▶ [Work to be completed]:
Only one portion of the data is to be written out: from the line bearing "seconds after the" through the line bearing "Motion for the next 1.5". Write it exactly as it appears.

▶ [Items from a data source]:
··········

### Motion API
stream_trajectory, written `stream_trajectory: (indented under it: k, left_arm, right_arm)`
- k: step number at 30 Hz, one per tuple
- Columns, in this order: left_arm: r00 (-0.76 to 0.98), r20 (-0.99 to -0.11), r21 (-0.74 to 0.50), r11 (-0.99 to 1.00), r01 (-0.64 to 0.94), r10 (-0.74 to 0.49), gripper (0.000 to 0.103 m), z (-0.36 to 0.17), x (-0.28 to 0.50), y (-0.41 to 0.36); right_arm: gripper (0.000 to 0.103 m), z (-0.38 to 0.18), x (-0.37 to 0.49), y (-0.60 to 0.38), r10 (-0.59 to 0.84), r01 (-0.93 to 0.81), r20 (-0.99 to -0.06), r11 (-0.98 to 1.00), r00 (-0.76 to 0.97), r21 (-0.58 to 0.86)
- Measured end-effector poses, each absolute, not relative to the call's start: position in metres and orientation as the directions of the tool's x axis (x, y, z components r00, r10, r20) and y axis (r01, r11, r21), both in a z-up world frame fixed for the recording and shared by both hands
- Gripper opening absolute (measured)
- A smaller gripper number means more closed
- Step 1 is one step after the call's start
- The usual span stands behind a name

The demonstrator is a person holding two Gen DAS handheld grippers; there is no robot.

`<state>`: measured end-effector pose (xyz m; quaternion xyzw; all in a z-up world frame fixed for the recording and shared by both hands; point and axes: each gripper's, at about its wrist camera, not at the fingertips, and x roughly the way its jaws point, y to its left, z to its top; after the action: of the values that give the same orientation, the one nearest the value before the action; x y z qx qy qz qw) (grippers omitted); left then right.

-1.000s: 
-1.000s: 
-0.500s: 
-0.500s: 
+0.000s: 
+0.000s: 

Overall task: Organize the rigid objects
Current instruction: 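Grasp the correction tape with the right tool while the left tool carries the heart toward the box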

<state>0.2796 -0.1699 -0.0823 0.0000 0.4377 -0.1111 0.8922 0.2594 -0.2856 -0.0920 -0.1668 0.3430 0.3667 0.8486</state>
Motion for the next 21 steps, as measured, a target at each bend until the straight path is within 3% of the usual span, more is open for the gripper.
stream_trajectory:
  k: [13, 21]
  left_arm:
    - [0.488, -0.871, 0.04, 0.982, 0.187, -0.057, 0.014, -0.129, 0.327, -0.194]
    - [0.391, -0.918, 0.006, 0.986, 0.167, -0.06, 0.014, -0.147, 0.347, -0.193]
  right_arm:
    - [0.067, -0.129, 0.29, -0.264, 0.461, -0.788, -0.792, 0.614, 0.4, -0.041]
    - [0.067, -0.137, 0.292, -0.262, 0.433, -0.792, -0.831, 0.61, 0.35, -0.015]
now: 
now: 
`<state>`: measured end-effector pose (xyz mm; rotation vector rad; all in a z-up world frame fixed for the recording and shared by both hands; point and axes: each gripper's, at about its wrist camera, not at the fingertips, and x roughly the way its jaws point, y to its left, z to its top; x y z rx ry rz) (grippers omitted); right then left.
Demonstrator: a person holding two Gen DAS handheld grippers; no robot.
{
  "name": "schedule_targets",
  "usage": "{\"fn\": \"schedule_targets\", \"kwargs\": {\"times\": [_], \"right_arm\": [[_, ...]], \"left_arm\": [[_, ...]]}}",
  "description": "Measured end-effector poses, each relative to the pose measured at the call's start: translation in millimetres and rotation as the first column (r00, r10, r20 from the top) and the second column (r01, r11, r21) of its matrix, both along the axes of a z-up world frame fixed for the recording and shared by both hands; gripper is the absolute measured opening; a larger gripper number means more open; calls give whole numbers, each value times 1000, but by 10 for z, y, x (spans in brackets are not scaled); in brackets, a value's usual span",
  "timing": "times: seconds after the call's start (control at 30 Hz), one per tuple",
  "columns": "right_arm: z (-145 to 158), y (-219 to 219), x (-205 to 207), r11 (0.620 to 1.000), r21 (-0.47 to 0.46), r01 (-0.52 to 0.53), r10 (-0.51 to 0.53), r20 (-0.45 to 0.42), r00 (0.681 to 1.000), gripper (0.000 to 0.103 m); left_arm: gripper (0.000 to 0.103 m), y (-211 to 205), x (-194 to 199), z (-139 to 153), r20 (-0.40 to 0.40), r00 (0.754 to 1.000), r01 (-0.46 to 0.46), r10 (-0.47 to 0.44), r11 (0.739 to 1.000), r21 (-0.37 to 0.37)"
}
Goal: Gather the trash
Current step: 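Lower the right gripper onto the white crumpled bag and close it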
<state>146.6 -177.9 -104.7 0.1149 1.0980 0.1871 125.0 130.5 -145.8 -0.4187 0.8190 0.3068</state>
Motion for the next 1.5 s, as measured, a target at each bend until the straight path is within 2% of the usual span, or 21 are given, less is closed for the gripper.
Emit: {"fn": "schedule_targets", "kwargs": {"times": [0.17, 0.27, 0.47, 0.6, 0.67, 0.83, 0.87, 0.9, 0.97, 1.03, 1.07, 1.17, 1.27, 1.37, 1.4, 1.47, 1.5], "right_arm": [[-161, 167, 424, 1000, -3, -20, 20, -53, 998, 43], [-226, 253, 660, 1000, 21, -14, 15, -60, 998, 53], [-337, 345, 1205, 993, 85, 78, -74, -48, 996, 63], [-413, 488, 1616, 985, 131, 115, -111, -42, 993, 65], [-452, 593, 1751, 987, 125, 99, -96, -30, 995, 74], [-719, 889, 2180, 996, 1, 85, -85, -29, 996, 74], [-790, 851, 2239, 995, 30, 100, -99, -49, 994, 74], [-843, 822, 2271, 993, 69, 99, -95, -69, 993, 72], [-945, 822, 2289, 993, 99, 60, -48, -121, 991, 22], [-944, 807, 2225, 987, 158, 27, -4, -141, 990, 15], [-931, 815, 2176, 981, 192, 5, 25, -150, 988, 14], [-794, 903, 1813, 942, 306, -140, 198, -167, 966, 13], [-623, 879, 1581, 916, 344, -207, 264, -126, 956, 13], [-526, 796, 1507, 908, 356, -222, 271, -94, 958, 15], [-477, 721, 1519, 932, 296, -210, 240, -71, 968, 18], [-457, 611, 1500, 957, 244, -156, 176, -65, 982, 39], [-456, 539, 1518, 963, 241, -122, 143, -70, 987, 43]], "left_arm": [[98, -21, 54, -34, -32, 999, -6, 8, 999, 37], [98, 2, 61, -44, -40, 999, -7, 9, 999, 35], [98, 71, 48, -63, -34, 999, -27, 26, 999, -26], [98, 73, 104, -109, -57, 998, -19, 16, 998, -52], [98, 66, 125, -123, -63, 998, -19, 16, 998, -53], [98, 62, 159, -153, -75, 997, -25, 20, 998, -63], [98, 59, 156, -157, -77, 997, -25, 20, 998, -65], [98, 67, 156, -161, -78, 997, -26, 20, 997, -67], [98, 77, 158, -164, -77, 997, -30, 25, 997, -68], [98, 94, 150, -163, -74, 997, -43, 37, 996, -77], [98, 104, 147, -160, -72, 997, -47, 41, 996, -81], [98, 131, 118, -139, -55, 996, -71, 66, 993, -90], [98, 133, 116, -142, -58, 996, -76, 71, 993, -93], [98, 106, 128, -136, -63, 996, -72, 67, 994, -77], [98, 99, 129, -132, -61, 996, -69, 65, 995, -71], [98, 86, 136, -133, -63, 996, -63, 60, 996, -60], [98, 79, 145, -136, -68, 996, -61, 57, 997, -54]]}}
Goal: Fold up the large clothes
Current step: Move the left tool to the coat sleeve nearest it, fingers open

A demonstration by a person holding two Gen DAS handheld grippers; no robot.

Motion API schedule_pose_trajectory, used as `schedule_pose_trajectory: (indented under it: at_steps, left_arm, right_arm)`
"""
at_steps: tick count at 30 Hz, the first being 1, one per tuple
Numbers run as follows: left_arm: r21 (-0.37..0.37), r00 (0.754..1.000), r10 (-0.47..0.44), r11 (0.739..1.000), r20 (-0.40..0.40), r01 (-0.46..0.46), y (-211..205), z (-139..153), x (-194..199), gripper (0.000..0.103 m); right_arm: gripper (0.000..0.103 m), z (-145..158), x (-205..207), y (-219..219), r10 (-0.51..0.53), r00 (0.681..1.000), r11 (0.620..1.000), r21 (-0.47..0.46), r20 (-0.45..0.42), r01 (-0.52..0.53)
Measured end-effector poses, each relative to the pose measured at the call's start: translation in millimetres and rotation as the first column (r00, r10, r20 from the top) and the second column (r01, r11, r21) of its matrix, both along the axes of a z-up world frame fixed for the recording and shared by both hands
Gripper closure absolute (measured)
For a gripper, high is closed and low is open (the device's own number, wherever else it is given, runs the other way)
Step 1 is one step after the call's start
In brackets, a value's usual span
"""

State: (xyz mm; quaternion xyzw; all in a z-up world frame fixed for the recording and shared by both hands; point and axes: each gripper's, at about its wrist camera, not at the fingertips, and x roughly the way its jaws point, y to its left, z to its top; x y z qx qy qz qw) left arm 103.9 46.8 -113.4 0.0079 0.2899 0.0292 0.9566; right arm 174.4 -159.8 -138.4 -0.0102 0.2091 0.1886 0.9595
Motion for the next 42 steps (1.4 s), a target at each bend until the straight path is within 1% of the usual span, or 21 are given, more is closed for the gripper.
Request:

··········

▶ [Task solution]:
  "timing": "times: seconds after the call's start (control at 30 Hz), one per tuple",
  "columns": "right_arm: z (-145 to 158), y (-219 to 219), x (-205 to 207), r11 (0.620 to 1.000), r21 (-0.47 to 0.46), r01 (-0.52 to 0.53), r10 (-0.51 to 0.53), r20 (-0.45 to 0.42), r00 (0.681 to 1.000), gripper (0.000 to 0.103 m); left_arm: gripper (0.000 to 0.103 m), y (-211 to 205), x (-194 to 199), z (-139 to 153), r20 (-0.40 to 0.40), r00 (0.754 to 1.000), r01 (-0.46 to 0.46), r10 (-0.47 to 0.44), r11 (0.739 to 1.000), r21 (-0.37 to 0.37)"
}
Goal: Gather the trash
Current step: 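Lower the right gripper onto the white crumpled bag and close it
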<state>146.6 -177.9 -104.7 0.1149 1.0980 0.1871 125.0 130.5 -145.8 -0.4187 0.8190 0.3068</state>
Motion for the next 1.5 s, as measured, a target at each bend until the straight path is within 2% of the usual span, or 21 are given, less is closed for the gripper.

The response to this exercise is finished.